In the colonial era, ministers used to preach what were called artillery sermons—messages leading up to elections in order to teach and inform the saints on their duties in the civil realm.
But this exhortation is a bit more focused on the process of voting itself. First, all that we do is to be offered to God at the fundamental. Ask God to count your vote, and it does not matter who else does. Give what you do to Jesus, and let Him do with it what He wills. You should be like the small boy who surrendered his fish and bread for Jesus to multiply, and not like someone who tried to feed the multitude himself by giving everyone a crumb.

Secondly, confirm it in your heart and soul that the day after the election, God is still on His throne, and Jesus is still at His right hand. Certain things are not on the ballot, as the sovereignty of God is not. When Christians react to elections with despair and panic, they are demonstrated that their faith is in the wrong place. If the election goes badly, do not soak your hair with lighter fluid, set it off, and then run in tight, little circles. Be a Christian. If the election goes well, do not act you have just been saved. Salvation is not something that Caesar holds in his hand, whether to give or withhold.

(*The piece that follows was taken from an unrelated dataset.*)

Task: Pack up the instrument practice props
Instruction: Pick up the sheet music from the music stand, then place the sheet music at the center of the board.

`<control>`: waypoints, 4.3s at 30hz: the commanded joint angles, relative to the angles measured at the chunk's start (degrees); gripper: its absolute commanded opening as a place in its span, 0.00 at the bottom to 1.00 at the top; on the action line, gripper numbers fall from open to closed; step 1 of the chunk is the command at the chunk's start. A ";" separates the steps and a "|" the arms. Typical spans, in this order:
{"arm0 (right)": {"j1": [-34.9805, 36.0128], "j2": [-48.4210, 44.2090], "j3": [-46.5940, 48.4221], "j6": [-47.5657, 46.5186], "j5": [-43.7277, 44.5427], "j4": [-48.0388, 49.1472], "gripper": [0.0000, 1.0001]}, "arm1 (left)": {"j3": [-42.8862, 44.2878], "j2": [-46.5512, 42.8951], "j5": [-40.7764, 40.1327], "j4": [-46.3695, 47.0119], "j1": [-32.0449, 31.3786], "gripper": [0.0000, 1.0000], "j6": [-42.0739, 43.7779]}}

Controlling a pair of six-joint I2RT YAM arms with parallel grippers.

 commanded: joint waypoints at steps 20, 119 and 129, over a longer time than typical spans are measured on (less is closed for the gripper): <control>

Third, vote with a clear mind and clean heart, doing so confidently and with boldness. Stand up for the unborn. Strike at every idol. Love God, and hate sin. Stand against every throne built on a foundation of lawlessness. And return here next Lord’s Day for the real work of Reformation.

Reformation Day

The need for Reformation in our culture is seen at every turn. The Church has turned into a version of mental and emotional burlesque performance where any appeal that is made is made upon the basis of emotions or experience or the fear that the secret rapture might happen tomorrow. With the emasculation of the Church the rest of the culture has followed into eclipse. The family, when it is successful, has become merely a place for bed and boarding as opposed to a place for education and training. The schools continue to churn out slaves. The State keeps tending towards tyranny. The law is built upon relativistic sand. The arts produce ugliness that communicates that there is no such thing as beauty. In our economy we continue to punish those who save and reward those who build debt. The need for Reformation in our culture is seen at every turn.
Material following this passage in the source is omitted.